[THE DATA — start]

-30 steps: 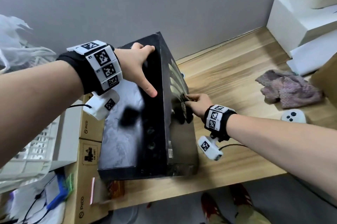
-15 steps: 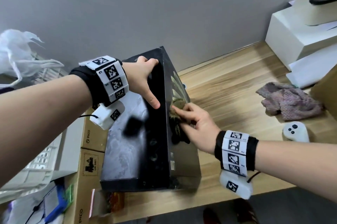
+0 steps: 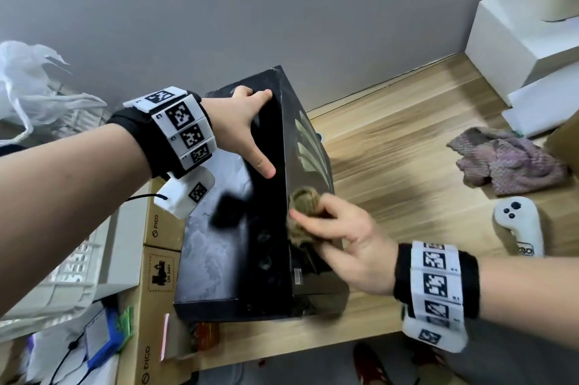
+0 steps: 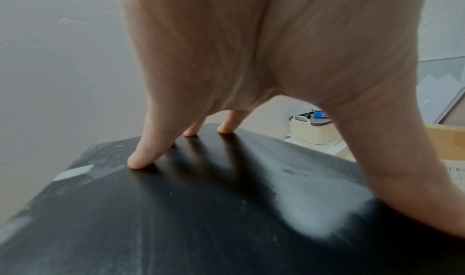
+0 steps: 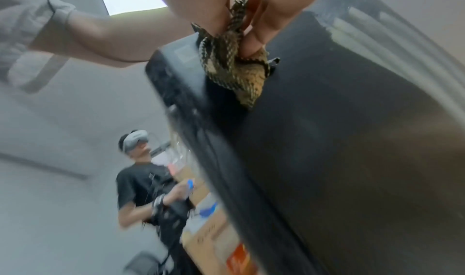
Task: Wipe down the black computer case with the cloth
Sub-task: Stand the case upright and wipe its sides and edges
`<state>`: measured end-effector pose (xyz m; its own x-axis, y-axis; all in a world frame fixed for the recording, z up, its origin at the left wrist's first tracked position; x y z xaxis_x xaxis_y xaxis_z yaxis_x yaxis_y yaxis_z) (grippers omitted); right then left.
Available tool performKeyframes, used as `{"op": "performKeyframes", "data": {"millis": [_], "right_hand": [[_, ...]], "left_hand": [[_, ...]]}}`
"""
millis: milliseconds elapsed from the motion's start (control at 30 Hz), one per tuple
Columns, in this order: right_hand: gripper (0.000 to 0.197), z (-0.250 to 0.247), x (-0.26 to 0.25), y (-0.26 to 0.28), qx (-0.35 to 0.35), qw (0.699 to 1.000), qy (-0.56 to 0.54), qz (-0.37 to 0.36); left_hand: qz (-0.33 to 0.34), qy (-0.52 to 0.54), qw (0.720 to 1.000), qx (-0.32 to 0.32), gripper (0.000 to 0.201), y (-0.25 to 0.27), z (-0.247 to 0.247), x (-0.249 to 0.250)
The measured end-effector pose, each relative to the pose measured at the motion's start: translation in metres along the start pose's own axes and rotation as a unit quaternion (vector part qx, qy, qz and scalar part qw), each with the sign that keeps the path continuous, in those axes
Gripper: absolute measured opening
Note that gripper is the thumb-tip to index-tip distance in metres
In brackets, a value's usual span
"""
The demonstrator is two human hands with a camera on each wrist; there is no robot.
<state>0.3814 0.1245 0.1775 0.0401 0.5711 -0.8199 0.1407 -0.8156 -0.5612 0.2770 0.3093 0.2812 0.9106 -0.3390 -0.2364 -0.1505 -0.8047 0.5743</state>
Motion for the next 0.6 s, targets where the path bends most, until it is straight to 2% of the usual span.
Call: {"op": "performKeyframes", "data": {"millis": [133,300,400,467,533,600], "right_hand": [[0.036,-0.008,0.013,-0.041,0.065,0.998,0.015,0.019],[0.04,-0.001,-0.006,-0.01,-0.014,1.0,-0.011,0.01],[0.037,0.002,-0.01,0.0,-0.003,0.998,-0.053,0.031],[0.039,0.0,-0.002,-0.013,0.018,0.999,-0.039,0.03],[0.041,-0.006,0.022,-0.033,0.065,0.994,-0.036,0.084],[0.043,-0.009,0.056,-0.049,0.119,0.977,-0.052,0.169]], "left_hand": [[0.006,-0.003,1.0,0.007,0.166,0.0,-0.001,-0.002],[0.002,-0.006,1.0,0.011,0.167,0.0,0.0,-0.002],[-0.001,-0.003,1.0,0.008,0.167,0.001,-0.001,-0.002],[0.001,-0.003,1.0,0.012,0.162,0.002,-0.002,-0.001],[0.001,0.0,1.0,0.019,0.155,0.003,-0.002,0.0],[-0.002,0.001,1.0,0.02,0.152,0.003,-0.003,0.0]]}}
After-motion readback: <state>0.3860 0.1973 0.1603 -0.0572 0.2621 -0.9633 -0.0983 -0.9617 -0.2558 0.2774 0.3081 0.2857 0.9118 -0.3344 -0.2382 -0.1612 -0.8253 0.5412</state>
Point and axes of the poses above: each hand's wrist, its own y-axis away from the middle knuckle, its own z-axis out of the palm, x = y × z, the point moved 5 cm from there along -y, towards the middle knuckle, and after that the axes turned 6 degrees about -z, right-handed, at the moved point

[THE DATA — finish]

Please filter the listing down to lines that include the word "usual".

* EXERCISE RESULT
In brackets, a value's usual span
Motion for the next 0.6 s, targets where the path bends most, until it is straight to 2% of the usual span.

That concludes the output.